(DATA FOR THIS TASK)

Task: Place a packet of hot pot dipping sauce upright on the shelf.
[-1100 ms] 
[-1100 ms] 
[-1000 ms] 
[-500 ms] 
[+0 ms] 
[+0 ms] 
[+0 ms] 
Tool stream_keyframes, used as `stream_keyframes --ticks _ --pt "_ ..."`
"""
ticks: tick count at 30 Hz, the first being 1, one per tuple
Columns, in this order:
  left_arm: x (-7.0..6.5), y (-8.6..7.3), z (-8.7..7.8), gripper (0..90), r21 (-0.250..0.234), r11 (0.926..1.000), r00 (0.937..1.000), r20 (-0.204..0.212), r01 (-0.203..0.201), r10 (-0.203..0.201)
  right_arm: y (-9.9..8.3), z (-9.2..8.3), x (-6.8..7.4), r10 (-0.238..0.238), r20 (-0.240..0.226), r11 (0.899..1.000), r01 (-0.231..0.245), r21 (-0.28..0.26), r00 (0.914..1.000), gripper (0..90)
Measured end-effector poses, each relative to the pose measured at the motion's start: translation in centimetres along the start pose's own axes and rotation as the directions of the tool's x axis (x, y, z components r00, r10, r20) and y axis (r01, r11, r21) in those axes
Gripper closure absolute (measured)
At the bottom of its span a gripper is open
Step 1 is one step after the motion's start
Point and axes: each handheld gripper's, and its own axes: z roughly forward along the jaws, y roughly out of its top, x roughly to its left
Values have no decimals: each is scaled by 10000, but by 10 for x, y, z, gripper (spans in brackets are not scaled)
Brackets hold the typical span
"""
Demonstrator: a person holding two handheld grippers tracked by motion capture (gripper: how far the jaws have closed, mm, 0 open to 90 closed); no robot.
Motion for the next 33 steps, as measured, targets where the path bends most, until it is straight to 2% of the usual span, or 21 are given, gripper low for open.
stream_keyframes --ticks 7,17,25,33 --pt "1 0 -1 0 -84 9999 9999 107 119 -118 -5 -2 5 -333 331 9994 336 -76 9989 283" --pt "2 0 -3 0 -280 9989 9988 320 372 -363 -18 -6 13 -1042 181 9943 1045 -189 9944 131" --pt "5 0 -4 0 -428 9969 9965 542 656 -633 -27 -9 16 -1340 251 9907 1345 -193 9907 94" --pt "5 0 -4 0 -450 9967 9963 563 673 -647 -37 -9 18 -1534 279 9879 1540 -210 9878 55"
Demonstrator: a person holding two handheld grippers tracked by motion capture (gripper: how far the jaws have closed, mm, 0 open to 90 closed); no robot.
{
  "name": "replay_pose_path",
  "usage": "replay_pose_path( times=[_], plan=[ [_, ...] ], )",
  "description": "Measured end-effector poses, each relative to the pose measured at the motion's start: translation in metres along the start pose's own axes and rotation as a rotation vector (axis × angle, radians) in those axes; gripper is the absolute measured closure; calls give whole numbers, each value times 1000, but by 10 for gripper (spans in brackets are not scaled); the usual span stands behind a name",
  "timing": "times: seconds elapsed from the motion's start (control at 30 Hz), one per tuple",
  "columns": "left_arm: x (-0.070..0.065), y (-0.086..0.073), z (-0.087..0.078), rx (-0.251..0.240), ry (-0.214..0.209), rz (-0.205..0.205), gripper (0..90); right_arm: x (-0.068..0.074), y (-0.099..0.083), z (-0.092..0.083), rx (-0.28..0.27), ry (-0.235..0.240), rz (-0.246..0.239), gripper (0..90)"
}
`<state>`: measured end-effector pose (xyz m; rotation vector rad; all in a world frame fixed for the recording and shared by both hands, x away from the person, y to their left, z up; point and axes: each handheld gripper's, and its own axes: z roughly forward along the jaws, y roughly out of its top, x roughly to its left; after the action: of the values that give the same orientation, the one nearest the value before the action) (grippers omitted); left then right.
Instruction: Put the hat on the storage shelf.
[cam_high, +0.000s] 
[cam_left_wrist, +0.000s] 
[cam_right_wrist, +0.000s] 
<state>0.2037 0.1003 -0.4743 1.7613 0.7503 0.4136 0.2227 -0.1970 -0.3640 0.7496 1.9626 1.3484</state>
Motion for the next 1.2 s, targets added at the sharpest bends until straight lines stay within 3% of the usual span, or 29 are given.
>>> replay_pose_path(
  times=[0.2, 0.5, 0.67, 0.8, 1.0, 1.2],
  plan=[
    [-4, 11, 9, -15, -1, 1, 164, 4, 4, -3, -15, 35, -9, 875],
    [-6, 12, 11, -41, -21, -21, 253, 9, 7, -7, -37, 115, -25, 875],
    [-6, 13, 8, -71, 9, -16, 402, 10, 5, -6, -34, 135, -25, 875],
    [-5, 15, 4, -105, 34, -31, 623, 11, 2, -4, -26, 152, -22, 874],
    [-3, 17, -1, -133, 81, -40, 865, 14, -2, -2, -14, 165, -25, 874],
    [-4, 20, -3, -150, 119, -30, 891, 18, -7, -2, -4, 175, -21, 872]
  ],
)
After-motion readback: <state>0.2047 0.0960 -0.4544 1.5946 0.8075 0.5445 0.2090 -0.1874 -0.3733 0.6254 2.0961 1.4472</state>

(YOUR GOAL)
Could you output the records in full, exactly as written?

(FINISHED TASK)
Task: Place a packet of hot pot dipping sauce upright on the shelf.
[-1100 ms] 
[-1100 ms] 
[-1000 ms] 
[-500 ms] 
[+0 ms] 
[+0 ms] 
[+0 ms] 
Tool stream_keyframes, used as `stream_keyframes --ticks _ --pt "_ ..."`
"""
ticks: tick count at 30 Hz, the first being 1, one per tuple
Columns, in this order:
  left_arm: x (-7.0..6.5), y (-8.6..7.3), z (-8.7..7.8), gripper (0..90), r21 (-0.250..0.234), r11 (0.926..1.000), r00 (0.937..1.000), r20 (-0.204..0.212), r01 (-0.203..0.201), r10 (-0.203..0.201)
  right_arm: y (-9.9..8.3), z (-9.2..8.3), x (-6.8..7.4), r10 (-0.238..0.238), r20 (-0.240..0.226), r11 (0.899..1.000), r01 (-0.231..0.245), r21 (-0.28..0.26), r00 (0.914..1.000), gripper (0..90)
Measured end-effector poses, each relative to the pose measured at the motion's start: translation in centimetres along the start pose's own axes and rotation as the directions of the tool's x axis (x, y, z components r00, r10, r20) and y axis (r01, r11, r21) in those axes
Gripper closure absolute (measured)
At the bottom of its span a gripper is open
Step 1 is one step after the motion's start
Point and axes: each handheld gripper's, and its own axes: z roughly forward along the jaws, y roughly out of its top, x roughly to its left
Values have no decimals: each is scaled by 10000, but by 10 for x, y, z, gripper (spans in brackets are not scaled)
Brackets hold the typical span
"""
Demonstrator: a person holding two handheld grippers tracked by motion capture (gripper: how far the jaws have closed, mm, 0 open to 90 closed); no robot.
Motion for the next 33 steps, as measured, targets where the path bends most, until it is straight to 2% of the usual span, or 21 are given, gripper low for open.
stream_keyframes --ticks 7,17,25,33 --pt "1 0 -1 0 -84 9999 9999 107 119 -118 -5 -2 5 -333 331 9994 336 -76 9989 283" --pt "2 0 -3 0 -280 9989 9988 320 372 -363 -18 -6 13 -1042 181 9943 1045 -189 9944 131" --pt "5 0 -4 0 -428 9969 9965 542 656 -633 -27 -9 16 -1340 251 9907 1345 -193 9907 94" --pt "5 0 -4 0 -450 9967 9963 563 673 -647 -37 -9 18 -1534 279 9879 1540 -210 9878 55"
Demonstrator: a person holding two handheld grippers tracked by motion capture (gripper: how far the jaws have closed, mm, 0 open to 90 closed); no robot.
{
  "name": "replay_pose_path",
  "usage": "replay_pose_path( times=[_], plan=[ [_, ...] ], )",
  "description": "Measured end-effector poses, each relative to the pose measured at the motion's start: translation in metres along the start pose's own axes and rotation as a rotation vector (axis × angle, radians) in those axes; gripper is the absolute measured closure; calls give whole numbers, each value times 1000, but by 10 for gripper (spans in brackets are not scaled); the usual span stands behind a name",
  "timing": "times: seconds elapsed from the motion's start (control at 30 Hz), one per tuple",
  "columns": "left_arm: x (-0.070..0.065), y (-0.086..0.073), z (-0.087..0.078), rx (-0.251..0.240), ry (-0.214..0.209), rz (-0.205..0.205), gripper (0..90); right_arm: x (-0.068..0.074), y (-0.099..0.083), z (-0.092..0.083), rx (-0.28..0.27), ry (-0.235..0.240), rz (-0.246..0.239), gripper (0..90)"
}
`<state>`: measured end-effector pose (xyz m; rotation vector rad; all in a world frame fixed for the recording and shared by both hands, x away from the person, y to their left, z up; point and axes: each handheld gripper's, and its own axes: z roughly forward along the jaws, y roughly out of its top, x roughly to its left; after the action: of the values that give the same orientation, the one nearest the value before the action) (grippers omitted); left then right.
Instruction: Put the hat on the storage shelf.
[cam_high, +0.000s] 
[cam_left_wrist, +0.000s] 
[cam_right_wrist, +0.000s] 
<state>0.2037 0.1003 -0.4743 1.7613 0.7503 0.4136 0.2227 -0.1970 -0.3640 0.7496 1.9626 1.3484</state>
Motion for the next 1.2 s, targets added at the sharpest bends until straight lines stay within 3% of the usual span, or 29 are given.
>>> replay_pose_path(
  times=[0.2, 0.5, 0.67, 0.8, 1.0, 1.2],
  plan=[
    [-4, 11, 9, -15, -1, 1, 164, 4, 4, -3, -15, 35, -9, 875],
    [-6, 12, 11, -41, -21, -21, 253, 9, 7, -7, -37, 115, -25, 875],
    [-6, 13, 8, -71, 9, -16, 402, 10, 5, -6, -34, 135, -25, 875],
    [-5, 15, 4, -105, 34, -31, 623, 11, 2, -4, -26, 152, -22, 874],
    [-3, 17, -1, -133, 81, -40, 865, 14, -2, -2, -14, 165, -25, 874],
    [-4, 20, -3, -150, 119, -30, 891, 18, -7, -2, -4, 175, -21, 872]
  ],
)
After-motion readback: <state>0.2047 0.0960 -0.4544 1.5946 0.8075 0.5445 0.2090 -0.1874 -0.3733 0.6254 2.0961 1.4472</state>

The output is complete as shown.